From the Heart: Kathryn Graham's life on the transplant waiting list
Lawrence McGinty
Former Science and Medical Editor
Kathryn Graham’s kitchen is immaculate. Not just spick and span, but as clean as an operating theatre. And it’s as well that it is. Because every day, twice a day, Kathryn’s husband Rob makes up the drug that keep her alive on a spotless work surface.
I watch as he dissolves the drug and loads it into a syringe.
The syringe fits into a motorised driver Kathryn wears in a pouch at her waist.
Every two minutes, the driver pushes the plunger and delivers a dose of the drug. She wears it all the time and it operates 24 hours a day.
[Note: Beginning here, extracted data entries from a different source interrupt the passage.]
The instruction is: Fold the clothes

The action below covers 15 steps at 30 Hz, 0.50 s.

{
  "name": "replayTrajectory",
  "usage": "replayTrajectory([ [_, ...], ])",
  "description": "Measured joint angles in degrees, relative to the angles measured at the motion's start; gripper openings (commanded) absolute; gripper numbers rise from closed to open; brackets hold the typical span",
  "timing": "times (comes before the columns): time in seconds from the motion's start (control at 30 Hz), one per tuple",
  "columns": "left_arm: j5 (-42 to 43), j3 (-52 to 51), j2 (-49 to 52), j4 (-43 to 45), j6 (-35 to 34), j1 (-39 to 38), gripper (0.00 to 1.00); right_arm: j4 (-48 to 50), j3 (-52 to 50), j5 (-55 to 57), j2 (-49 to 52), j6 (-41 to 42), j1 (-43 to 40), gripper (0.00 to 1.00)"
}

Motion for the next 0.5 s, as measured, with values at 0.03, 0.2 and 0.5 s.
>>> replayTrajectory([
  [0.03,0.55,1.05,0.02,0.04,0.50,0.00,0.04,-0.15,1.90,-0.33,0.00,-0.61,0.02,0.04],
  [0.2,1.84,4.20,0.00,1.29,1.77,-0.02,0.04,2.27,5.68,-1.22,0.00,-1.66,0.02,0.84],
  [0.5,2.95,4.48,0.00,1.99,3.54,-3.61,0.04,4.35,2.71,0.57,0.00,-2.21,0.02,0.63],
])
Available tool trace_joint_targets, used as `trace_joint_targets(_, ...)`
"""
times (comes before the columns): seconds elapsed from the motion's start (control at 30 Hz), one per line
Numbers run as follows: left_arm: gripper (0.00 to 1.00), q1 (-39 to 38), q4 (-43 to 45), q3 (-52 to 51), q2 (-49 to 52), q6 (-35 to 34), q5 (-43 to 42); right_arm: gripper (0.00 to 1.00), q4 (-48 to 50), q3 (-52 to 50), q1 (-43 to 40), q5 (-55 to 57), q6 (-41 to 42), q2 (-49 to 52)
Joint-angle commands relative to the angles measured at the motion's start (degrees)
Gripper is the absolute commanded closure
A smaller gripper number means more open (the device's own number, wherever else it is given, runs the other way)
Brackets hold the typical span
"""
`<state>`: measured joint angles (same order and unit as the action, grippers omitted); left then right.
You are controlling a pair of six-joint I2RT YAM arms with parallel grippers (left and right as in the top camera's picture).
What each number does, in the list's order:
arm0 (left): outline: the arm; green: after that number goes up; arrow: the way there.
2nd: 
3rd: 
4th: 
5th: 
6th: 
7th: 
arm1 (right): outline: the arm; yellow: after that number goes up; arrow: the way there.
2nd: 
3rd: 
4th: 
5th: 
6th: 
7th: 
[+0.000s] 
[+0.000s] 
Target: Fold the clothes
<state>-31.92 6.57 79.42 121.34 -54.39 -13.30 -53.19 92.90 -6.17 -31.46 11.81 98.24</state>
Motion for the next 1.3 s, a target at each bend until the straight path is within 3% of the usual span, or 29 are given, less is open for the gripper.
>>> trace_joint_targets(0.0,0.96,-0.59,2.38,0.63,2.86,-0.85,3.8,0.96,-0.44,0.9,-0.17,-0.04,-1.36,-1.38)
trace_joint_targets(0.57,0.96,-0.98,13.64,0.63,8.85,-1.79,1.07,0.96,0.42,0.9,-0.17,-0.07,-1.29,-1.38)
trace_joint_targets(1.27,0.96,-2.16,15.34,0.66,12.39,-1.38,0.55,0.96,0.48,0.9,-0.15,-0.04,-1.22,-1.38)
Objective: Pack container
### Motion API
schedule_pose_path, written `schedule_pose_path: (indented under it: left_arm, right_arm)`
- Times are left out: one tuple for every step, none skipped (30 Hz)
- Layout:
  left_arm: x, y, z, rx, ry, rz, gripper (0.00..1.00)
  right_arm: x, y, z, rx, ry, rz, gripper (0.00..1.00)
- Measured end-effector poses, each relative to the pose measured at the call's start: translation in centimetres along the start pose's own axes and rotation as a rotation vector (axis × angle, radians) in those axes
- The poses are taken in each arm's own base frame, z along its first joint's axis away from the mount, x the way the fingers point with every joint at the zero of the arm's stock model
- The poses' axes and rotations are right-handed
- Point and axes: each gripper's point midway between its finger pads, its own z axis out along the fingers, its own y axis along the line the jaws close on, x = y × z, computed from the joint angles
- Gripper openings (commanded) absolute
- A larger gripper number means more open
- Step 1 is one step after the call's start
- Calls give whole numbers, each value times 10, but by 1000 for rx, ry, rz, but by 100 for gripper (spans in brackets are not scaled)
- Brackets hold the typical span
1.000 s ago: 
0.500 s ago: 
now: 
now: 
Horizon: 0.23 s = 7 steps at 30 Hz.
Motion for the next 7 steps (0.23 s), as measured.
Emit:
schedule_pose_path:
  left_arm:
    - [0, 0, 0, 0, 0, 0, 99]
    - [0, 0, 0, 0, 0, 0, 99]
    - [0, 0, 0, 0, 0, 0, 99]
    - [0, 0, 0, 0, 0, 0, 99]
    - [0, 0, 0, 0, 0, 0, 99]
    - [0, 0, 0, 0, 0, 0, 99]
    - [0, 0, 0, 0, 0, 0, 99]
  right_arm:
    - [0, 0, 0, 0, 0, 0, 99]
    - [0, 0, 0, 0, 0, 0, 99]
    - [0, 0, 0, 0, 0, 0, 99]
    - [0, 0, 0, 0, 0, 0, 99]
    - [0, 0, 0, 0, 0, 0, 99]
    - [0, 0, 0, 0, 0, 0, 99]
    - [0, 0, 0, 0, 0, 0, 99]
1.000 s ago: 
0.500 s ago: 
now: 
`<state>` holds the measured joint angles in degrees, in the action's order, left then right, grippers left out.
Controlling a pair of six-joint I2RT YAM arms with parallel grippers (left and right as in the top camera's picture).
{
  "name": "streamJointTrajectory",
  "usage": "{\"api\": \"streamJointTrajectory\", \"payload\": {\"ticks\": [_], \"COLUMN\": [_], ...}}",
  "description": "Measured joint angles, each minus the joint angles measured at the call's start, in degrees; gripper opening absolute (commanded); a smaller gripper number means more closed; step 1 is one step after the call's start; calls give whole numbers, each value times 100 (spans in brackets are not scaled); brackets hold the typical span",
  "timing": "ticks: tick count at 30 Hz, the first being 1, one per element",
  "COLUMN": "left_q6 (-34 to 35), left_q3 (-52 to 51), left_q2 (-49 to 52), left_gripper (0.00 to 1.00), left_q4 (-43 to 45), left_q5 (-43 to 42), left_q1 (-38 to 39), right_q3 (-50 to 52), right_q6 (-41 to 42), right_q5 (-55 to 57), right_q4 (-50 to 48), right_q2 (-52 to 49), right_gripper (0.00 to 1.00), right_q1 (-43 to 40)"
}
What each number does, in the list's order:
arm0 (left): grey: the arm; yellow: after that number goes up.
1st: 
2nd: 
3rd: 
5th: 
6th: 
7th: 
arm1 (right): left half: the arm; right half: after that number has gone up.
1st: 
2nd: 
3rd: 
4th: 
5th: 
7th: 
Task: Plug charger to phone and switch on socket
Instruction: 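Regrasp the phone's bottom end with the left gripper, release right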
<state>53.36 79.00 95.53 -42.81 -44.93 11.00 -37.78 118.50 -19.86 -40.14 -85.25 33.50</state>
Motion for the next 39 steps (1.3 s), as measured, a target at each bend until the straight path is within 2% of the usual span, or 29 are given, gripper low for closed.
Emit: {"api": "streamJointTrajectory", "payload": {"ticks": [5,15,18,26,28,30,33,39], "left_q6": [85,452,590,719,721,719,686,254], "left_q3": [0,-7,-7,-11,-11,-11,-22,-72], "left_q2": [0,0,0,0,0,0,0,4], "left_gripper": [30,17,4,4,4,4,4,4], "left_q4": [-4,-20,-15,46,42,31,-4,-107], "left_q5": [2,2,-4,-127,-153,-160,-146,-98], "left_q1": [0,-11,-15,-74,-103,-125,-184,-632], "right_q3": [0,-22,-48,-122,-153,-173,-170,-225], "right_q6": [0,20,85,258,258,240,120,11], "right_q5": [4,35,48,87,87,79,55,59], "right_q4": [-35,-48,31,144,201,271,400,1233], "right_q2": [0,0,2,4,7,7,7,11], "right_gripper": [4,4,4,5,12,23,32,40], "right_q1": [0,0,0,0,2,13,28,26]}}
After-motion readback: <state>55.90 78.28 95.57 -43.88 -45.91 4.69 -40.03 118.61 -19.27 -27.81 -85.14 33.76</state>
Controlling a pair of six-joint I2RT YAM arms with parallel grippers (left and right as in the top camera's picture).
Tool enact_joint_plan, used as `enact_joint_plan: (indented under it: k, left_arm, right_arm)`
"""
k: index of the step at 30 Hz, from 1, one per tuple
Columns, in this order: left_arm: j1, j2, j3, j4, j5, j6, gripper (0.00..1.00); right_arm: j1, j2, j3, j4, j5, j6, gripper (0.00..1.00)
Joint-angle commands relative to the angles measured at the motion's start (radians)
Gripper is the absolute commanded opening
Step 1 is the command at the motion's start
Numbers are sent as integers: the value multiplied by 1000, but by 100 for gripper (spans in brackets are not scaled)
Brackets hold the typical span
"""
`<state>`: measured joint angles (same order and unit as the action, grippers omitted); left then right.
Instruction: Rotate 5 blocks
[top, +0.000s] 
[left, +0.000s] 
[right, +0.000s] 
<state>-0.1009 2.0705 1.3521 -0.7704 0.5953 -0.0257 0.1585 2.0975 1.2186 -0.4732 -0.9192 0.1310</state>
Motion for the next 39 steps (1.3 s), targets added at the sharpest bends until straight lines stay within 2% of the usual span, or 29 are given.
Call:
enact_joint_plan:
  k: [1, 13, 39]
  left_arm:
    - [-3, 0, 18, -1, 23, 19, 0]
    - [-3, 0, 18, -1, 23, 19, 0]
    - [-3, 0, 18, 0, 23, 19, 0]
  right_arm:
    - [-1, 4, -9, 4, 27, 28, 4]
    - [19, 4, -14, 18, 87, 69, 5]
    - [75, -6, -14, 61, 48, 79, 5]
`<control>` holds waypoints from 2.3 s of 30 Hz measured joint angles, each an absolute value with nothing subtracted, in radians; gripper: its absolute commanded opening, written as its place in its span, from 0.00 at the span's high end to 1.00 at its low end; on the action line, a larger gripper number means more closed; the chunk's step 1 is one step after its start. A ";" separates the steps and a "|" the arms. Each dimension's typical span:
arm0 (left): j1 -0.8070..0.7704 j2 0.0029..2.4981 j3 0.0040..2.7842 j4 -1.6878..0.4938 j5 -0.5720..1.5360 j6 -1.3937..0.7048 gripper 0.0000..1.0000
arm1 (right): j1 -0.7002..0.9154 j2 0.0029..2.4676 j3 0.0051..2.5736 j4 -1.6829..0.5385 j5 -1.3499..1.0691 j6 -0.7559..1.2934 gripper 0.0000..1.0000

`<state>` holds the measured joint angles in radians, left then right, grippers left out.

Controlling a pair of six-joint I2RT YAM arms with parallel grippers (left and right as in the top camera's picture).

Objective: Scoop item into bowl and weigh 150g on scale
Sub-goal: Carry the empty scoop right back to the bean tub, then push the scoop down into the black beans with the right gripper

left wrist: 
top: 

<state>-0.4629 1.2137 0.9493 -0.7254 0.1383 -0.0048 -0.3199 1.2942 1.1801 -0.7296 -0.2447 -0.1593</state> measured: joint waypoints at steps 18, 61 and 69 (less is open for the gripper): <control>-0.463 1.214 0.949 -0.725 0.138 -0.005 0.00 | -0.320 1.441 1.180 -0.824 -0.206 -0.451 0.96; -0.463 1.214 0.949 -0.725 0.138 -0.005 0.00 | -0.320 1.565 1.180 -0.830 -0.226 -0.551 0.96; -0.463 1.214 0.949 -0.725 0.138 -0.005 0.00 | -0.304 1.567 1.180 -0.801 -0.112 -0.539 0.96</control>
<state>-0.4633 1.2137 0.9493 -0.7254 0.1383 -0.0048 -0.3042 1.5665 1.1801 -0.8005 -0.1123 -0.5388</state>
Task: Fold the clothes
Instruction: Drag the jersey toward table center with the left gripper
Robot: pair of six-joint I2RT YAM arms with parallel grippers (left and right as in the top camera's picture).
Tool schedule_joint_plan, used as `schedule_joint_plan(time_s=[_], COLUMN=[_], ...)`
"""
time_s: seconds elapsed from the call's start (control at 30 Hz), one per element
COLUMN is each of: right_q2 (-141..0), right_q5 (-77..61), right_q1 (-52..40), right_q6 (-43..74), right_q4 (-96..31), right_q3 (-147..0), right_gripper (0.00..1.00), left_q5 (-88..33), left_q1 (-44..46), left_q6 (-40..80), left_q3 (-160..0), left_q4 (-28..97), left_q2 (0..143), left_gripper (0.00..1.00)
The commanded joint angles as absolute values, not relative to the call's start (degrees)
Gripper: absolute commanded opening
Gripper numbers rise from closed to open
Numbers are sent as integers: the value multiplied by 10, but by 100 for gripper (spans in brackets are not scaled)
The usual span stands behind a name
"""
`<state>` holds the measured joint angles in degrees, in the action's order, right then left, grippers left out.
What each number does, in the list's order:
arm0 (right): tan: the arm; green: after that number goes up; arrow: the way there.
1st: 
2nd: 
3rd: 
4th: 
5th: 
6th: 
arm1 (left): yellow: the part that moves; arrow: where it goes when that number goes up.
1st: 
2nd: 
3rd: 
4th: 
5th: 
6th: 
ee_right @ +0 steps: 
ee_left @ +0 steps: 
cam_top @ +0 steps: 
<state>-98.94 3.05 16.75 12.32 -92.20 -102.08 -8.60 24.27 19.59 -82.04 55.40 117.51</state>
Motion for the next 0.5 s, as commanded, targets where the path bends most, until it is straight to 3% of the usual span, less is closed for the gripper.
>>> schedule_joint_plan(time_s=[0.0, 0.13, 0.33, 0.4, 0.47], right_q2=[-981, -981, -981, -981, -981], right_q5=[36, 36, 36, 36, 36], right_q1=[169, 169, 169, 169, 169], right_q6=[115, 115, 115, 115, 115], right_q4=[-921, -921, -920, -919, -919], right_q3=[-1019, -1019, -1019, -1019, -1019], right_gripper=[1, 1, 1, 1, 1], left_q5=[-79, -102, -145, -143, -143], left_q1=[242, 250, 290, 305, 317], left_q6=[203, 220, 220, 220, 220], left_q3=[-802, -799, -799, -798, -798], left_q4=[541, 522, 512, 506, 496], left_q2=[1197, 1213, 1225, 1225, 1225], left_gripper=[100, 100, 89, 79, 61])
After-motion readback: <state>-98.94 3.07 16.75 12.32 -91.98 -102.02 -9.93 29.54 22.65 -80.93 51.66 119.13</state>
Kathryn has a condition called Pulmonary Hypertension – high blood pressure in the artery that takes blood from her heart to her lungs to receive oxygen. High blood pressure doesn’t sound too serious. But this is a killer.
Kathryn has tried all the drugs available. The one she’s taking now is the last on the list. She needs a heart/lung transplant and has been on the waiting list for over 500 days. It gets harder and harder.
When they put her on the list, doctors at Papworth Hospital told her she probably had two years of good life left. That was 15 months ago, time is running out.
Last year, there were 194 people on the waiting list for a new heart, 101 transplants were carried out. On average, 15 per cent of patients on the waiting list die before a donor heart becomes available. The odds are not great
But Kathryn is quietly desperate to beat the odds. She tells me she has two daughters and she wants to see them go to college and graduate.